** Given data follows **

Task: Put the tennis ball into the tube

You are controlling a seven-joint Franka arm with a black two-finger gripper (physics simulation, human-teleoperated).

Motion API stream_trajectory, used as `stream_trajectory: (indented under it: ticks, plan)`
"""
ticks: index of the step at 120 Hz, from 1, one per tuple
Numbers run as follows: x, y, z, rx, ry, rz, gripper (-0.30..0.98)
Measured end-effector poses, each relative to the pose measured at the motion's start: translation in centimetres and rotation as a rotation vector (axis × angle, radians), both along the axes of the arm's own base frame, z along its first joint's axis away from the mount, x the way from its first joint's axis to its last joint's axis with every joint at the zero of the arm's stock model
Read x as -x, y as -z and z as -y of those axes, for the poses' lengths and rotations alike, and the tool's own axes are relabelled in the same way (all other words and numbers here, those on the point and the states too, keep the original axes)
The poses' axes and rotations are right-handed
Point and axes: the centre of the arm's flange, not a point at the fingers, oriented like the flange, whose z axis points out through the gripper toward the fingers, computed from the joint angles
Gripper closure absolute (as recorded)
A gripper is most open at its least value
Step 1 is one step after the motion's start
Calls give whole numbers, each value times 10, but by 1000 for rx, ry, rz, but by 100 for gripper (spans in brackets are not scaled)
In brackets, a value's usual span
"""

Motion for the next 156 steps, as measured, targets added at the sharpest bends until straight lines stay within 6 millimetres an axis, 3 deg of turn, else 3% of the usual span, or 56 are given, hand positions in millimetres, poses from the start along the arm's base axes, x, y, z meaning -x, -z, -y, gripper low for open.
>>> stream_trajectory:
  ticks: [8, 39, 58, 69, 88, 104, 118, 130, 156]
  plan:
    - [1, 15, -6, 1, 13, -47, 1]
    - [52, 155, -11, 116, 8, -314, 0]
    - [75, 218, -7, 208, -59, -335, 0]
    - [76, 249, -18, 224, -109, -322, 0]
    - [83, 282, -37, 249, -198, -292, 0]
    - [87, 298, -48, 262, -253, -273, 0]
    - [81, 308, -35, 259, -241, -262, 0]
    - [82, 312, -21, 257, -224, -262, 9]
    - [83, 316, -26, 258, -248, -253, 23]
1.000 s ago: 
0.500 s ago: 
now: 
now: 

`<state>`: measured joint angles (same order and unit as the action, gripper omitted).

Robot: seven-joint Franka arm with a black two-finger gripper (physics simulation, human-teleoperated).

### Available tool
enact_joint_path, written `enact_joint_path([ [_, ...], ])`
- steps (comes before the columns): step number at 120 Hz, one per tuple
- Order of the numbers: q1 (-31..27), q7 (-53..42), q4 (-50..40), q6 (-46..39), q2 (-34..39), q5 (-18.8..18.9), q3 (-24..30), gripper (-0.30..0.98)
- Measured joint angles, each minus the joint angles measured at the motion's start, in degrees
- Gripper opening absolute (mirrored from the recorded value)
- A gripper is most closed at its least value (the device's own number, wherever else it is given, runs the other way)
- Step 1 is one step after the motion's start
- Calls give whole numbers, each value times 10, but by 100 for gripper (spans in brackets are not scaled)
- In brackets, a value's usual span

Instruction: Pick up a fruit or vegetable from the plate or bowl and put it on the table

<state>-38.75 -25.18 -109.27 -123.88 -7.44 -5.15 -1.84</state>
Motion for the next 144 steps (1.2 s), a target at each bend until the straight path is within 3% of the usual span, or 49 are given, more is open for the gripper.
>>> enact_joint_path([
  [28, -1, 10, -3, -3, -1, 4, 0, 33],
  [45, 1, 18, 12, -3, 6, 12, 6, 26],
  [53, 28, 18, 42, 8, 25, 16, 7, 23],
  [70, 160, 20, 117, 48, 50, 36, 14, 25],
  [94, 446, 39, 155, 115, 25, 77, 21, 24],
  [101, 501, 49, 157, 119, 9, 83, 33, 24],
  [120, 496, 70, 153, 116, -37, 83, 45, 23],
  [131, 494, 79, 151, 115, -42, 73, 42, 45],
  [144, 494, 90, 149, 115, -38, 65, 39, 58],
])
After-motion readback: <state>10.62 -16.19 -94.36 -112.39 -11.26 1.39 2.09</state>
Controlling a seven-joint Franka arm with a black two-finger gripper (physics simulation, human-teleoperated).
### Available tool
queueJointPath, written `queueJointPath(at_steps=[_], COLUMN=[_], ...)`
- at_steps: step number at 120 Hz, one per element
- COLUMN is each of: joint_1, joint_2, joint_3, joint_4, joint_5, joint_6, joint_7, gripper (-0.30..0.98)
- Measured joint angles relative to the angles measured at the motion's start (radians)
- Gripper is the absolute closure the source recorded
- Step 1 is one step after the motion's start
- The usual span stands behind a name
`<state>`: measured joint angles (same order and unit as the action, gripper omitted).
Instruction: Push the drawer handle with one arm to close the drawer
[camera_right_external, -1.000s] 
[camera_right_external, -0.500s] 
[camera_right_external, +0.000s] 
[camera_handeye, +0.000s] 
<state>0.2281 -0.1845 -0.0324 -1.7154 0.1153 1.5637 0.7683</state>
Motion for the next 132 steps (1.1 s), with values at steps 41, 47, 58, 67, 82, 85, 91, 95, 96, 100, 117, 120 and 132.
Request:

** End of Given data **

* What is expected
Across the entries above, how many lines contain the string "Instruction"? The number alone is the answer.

* Solution for this exercise
2